DIRECTIONS FOR THIS TASK: In the listing that follows, locate the line containing "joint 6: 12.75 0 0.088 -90" and the line containing "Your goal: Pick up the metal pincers". Retype exactly those two lines and every line between them, and nothing more.
+-------+
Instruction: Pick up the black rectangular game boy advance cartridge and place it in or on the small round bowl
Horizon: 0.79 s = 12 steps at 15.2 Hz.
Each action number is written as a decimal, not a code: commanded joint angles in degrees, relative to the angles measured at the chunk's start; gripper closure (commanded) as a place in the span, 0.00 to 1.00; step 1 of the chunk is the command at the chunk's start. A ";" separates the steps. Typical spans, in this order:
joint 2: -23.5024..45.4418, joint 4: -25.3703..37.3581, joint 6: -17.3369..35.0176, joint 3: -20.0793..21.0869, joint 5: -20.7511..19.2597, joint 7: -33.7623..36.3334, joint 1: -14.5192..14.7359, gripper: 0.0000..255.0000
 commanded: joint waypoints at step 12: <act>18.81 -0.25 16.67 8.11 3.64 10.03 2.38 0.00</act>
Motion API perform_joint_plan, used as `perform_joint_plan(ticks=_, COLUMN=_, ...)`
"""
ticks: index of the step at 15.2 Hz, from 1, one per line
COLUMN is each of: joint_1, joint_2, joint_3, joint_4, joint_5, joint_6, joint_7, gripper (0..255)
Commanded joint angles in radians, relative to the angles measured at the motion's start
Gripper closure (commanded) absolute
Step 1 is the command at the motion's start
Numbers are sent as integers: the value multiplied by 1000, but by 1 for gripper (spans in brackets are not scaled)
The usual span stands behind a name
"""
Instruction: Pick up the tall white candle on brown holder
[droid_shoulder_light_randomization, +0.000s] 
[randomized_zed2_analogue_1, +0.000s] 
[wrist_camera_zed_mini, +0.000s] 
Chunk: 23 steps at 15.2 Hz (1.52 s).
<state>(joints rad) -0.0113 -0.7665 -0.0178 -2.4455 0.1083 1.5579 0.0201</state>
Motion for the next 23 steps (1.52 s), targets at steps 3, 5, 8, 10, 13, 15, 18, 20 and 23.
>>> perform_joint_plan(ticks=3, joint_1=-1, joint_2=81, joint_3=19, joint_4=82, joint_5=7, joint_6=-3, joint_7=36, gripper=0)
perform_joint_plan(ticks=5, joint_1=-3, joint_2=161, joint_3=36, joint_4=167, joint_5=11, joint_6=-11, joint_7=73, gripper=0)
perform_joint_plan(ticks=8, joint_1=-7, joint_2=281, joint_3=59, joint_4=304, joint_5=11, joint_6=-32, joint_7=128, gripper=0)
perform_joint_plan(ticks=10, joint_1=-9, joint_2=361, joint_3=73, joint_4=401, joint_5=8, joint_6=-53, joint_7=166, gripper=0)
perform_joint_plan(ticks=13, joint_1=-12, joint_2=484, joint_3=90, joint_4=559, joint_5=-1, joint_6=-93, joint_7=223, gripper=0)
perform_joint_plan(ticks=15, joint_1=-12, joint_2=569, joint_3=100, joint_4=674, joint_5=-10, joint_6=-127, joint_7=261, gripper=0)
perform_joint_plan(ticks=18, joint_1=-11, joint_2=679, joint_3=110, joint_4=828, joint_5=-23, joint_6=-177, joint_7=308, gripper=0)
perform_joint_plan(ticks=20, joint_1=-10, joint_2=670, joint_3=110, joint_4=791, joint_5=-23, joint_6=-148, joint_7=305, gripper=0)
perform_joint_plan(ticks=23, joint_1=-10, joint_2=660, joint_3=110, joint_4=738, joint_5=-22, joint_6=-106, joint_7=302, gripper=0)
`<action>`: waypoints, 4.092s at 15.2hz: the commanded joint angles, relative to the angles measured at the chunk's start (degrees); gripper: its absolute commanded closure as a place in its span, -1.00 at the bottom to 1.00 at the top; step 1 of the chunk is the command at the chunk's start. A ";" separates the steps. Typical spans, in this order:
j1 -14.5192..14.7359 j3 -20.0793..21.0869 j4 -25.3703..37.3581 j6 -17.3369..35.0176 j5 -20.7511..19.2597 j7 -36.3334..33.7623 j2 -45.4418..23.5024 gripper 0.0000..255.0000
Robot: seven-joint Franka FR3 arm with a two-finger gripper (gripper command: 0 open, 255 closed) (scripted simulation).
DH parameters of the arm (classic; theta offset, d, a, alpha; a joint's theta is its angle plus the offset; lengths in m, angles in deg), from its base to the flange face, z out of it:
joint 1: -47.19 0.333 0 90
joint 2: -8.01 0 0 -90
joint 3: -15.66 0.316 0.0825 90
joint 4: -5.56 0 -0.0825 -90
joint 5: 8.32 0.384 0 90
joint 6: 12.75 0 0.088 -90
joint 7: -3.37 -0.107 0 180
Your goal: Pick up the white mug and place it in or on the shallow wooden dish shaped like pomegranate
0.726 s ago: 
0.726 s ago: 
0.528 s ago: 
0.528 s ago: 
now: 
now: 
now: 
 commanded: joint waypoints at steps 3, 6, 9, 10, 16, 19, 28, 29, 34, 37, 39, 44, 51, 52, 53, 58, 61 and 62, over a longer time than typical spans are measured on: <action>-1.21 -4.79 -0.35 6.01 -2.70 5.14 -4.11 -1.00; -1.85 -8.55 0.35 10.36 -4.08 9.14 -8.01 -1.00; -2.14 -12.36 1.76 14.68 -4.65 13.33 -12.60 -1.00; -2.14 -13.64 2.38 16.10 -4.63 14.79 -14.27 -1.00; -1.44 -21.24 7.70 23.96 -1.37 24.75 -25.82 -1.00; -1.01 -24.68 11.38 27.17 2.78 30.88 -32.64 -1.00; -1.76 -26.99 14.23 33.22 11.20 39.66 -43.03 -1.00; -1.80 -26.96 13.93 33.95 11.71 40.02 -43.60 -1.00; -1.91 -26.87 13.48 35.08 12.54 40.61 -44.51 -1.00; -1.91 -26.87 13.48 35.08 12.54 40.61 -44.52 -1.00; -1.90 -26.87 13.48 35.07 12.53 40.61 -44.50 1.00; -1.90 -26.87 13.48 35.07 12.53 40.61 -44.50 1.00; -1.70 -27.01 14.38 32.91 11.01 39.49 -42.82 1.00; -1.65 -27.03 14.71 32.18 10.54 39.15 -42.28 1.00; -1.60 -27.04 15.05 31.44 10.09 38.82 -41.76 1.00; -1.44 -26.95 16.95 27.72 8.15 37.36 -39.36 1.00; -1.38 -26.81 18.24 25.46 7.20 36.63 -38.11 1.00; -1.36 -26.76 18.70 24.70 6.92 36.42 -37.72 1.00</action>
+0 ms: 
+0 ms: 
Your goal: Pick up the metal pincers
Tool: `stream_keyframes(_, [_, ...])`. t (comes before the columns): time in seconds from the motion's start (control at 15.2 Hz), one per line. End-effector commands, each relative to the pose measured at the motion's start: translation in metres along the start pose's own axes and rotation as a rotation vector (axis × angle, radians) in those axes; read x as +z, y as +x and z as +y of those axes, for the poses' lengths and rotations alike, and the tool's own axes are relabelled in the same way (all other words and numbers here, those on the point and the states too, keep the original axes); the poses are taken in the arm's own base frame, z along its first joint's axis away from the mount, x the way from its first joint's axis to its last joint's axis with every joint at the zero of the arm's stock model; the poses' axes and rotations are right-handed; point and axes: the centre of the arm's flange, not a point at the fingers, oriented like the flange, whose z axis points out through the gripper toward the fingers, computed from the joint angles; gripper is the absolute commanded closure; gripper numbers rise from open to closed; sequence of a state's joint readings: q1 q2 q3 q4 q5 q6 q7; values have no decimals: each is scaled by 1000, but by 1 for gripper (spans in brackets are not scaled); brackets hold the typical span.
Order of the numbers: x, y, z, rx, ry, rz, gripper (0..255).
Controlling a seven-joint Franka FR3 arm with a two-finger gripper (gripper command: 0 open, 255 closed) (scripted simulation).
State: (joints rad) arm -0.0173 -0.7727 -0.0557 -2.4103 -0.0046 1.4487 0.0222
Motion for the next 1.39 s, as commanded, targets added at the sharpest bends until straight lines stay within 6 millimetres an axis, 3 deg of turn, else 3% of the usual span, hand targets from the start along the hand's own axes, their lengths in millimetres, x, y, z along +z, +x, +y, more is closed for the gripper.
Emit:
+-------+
ANSWER TO THIS TASK:
joint 6: 12.75 0 0.088 -90
joint 7: -3.37 -0.107 0 180
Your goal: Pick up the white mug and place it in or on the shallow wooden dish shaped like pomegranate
0.726 s ago: 
0.726 s ago: 
0.528 s ago: 
0.528 s ago: 
now: 
now: 
now: 
 commanded: joint waypoints at steps 3, 6, 9, 10, 16, 19, 28, 29, 34, 37, 39, 44, 51, 52, 53, 58, 61 and 62, over a longer time than typical spans are measured on: <action>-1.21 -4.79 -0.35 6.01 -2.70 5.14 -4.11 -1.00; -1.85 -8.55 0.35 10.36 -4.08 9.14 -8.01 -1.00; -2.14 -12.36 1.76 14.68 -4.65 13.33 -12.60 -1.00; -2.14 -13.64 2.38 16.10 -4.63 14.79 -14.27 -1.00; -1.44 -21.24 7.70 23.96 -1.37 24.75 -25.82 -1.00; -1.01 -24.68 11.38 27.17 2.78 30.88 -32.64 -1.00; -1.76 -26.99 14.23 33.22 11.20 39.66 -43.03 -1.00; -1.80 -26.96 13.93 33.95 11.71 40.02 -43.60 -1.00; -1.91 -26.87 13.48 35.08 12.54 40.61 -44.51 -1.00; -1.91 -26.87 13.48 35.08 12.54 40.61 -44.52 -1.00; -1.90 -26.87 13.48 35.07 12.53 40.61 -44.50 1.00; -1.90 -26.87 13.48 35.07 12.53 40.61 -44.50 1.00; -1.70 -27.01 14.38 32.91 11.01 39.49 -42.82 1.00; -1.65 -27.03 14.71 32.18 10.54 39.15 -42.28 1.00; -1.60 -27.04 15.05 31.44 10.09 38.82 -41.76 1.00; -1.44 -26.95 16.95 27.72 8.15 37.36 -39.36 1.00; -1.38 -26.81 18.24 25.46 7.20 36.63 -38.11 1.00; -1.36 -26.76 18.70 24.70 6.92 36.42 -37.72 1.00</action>
+0 ms: 
+0 ms: 
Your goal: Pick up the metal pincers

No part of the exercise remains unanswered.